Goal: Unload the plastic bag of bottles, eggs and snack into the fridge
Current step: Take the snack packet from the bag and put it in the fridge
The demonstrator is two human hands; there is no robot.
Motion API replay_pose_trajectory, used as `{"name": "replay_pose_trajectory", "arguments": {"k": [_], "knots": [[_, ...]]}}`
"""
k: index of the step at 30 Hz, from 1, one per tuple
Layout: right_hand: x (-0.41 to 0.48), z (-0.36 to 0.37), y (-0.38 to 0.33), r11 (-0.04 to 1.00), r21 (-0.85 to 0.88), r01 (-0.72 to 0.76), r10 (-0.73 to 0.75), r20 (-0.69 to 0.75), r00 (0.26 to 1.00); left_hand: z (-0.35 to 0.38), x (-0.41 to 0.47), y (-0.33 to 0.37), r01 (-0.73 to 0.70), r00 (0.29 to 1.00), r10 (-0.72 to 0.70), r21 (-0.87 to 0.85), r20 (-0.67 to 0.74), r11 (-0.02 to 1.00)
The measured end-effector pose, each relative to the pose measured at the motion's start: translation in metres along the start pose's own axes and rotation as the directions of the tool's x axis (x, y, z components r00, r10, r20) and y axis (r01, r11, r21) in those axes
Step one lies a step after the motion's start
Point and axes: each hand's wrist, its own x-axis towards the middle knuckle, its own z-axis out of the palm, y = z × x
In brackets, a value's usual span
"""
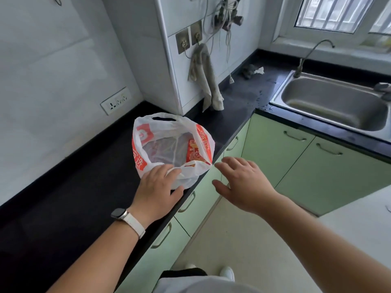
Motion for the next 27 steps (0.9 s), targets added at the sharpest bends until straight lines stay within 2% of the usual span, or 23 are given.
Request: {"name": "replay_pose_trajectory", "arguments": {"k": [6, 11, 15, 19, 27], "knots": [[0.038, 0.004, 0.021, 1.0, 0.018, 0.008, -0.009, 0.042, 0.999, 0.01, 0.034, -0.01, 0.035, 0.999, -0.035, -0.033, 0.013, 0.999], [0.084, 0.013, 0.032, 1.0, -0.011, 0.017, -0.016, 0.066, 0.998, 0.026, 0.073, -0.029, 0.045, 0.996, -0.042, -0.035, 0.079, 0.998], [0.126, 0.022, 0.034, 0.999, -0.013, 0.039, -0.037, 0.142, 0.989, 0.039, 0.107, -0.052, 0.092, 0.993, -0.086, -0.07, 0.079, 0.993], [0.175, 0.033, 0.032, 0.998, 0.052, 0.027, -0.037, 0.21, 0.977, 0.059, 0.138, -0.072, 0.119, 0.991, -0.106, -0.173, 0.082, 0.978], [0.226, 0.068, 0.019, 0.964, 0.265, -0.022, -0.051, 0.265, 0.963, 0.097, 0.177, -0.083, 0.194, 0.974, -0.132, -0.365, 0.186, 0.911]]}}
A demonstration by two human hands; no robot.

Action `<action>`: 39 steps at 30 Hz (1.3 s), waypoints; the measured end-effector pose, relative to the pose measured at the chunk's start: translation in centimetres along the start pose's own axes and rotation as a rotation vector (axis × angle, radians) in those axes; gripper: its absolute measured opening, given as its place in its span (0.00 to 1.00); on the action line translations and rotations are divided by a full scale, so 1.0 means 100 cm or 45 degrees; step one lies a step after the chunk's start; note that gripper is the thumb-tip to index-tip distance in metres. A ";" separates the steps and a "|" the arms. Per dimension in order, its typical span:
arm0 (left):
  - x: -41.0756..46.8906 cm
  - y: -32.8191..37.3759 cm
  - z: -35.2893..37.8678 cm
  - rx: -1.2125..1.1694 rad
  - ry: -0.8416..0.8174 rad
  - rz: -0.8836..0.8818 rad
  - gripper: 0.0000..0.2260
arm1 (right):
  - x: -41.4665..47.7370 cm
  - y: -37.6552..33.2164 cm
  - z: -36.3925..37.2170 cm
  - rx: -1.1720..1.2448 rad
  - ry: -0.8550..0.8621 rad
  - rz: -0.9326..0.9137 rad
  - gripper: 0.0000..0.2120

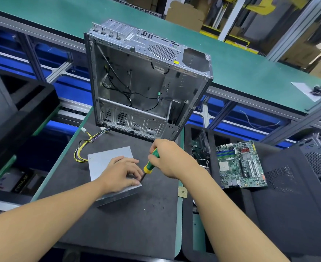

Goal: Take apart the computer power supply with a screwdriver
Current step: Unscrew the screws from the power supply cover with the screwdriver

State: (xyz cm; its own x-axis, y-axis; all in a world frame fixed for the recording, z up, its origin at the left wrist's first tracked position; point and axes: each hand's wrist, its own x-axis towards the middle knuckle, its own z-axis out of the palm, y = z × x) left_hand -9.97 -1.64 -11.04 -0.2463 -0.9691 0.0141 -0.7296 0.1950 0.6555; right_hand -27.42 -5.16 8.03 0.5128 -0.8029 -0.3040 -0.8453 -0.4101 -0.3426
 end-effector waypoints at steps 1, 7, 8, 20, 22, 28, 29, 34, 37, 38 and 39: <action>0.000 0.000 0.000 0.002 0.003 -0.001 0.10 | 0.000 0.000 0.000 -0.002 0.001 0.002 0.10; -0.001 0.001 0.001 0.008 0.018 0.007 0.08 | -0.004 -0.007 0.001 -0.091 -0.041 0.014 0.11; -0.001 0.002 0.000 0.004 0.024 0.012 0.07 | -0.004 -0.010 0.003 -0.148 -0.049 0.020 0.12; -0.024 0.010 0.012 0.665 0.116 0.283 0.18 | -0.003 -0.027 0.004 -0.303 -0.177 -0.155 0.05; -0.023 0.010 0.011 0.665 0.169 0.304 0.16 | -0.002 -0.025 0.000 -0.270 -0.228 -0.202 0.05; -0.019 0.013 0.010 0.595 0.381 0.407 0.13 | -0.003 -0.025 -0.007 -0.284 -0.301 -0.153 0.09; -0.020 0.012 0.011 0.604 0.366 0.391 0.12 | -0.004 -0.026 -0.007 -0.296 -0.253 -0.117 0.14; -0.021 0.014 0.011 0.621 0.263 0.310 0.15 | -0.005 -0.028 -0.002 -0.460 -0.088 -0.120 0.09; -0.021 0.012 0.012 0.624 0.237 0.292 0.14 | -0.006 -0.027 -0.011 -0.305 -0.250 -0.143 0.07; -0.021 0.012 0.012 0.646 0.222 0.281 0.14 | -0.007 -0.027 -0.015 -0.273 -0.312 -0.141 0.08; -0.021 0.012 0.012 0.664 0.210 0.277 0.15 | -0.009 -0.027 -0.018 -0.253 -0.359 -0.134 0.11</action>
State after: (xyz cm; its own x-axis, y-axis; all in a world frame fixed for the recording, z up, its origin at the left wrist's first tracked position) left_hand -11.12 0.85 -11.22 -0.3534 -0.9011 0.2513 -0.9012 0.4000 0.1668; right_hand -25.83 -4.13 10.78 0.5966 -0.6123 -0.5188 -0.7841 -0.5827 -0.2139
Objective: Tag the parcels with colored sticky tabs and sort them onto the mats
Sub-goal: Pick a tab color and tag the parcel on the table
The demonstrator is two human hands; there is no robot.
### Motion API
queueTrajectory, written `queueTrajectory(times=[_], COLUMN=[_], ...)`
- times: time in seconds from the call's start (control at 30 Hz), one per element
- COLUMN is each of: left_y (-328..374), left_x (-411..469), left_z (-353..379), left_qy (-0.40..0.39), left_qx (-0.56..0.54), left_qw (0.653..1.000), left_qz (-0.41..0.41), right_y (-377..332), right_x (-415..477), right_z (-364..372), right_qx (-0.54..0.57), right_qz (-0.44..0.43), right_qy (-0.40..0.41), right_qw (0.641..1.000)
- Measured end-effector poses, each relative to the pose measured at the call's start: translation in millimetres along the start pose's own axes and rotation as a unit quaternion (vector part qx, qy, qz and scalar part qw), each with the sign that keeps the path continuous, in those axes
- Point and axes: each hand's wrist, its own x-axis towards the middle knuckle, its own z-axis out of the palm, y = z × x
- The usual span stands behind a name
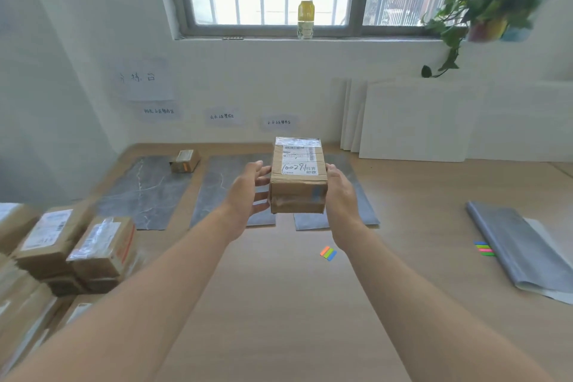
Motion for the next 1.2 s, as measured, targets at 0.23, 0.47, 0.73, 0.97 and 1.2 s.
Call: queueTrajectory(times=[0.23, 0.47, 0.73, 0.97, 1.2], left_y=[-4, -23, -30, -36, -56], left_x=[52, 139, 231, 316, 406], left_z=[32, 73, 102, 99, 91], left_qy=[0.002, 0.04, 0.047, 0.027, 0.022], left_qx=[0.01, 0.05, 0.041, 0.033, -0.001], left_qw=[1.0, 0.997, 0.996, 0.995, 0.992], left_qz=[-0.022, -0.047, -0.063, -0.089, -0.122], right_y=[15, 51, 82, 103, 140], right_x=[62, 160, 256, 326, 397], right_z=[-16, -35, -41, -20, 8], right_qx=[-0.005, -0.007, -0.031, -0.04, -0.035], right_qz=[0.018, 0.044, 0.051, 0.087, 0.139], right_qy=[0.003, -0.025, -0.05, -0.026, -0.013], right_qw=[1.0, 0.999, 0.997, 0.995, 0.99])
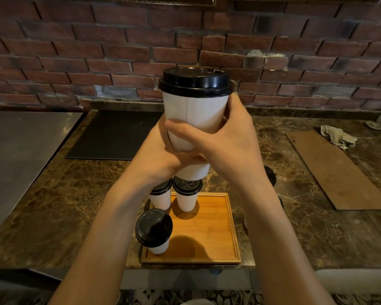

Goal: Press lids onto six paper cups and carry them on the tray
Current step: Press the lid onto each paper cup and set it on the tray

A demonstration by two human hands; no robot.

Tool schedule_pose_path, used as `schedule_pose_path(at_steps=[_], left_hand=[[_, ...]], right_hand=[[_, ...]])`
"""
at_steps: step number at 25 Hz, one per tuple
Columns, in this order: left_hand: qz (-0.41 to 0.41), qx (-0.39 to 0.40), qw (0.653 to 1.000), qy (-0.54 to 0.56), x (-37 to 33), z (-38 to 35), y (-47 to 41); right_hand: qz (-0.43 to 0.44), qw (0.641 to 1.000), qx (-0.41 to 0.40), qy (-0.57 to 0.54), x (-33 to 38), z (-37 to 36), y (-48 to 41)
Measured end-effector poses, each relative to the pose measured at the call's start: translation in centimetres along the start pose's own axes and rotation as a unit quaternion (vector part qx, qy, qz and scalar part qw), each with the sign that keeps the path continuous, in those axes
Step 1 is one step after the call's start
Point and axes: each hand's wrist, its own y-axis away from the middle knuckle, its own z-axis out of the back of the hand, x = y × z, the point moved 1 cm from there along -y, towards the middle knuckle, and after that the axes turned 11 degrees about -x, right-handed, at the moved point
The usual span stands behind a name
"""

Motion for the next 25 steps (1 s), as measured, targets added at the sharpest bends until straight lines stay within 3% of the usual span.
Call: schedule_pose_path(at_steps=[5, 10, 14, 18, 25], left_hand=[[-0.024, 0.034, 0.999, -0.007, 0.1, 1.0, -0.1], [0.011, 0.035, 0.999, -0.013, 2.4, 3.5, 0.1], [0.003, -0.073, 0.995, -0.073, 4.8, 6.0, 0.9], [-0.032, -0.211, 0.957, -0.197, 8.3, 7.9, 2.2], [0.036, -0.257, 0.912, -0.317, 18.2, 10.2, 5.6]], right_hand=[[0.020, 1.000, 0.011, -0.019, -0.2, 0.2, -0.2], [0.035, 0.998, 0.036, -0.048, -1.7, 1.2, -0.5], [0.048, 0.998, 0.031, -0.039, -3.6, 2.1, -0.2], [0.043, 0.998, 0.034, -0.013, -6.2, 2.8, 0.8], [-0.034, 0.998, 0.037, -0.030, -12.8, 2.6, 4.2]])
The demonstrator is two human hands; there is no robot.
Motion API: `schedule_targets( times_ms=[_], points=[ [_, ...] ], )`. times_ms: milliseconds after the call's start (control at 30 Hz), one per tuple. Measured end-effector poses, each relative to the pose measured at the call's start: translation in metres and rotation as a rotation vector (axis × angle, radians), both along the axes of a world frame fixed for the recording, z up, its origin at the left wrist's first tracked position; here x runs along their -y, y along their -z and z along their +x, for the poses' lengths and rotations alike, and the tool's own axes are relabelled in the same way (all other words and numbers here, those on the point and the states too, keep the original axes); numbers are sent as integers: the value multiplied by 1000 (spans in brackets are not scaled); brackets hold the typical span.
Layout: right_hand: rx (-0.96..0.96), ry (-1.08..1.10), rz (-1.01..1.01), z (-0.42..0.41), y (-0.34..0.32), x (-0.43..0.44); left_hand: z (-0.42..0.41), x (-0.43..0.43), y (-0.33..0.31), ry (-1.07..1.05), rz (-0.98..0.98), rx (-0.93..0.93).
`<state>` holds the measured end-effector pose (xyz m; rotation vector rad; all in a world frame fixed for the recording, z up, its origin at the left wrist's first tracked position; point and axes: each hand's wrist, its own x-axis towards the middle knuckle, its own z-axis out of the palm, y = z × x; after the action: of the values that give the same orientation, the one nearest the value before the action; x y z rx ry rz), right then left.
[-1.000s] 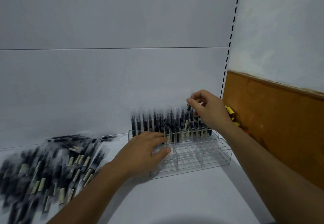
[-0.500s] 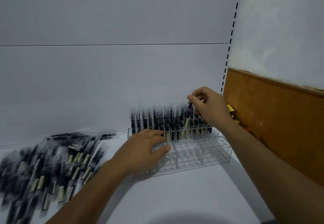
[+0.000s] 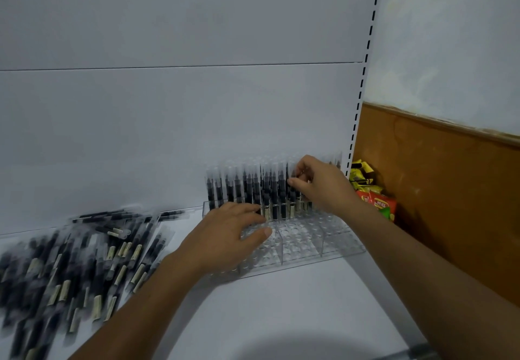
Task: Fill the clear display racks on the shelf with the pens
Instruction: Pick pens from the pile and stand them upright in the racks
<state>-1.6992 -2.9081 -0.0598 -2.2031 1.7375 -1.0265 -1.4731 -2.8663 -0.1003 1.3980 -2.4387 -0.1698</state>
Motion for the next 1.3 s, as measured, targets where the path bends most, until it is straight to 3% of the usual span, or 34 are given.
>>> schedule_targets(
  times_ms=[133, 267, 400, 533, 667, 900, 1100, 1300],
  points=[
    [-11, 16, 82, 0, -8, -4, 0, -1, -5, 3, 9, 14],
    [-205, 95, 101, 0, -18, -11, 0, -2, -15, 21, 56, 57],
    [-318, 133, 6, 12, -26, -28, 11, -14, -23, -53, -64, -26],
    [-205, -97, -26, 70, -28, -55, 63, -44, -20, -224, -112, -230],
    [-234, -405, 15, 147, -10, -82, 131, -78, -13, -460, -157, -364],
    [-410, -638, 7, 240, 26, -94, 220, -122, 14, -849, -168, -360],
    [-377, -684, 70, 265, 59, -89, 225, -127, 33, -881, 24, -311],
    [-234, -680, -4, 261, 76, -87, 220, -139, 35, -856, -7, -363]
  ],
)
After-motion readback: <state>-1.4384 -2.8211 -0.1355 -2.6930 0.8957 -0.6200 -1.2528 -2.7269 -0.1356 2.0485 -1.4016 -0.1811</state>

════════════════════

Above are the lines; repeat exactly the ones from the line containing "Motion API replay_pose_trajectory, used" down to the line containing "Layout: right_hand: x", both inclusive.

Motion API replay_pose_trajectory, used as `{"name": "replay_pose_trajectory", "arguments": {"k": [_], "knots": [[_, ...]]}}`
"""
k: index of the step at 30 Hz, from 1, one per tuple
Layout: right_hand: x (-0.41 to 0.48), z (-0.36 to 0.37), y (-0.38 to 0.33), r11 (-0.04 to 1.00), r21 (-0.85 to 0.88), r01 (-0.72 to 0.76), r10 (-0.73 to 0.75), r20 (-0.69 to 0.75), r00 (0.26 to 1.00); left_hand: z (-0.35 to 0.38), x (-0.41 to 0.47), y (-0.33 to 0.37), r01 (-0.73 to 0.70), r00 (0.29 to 1.00), r10 (-0.72 to 0.70), r21 (-0.87 to 0.85), r20 (-0.67 to 0.74), r11 (-0.02 to 1.00)

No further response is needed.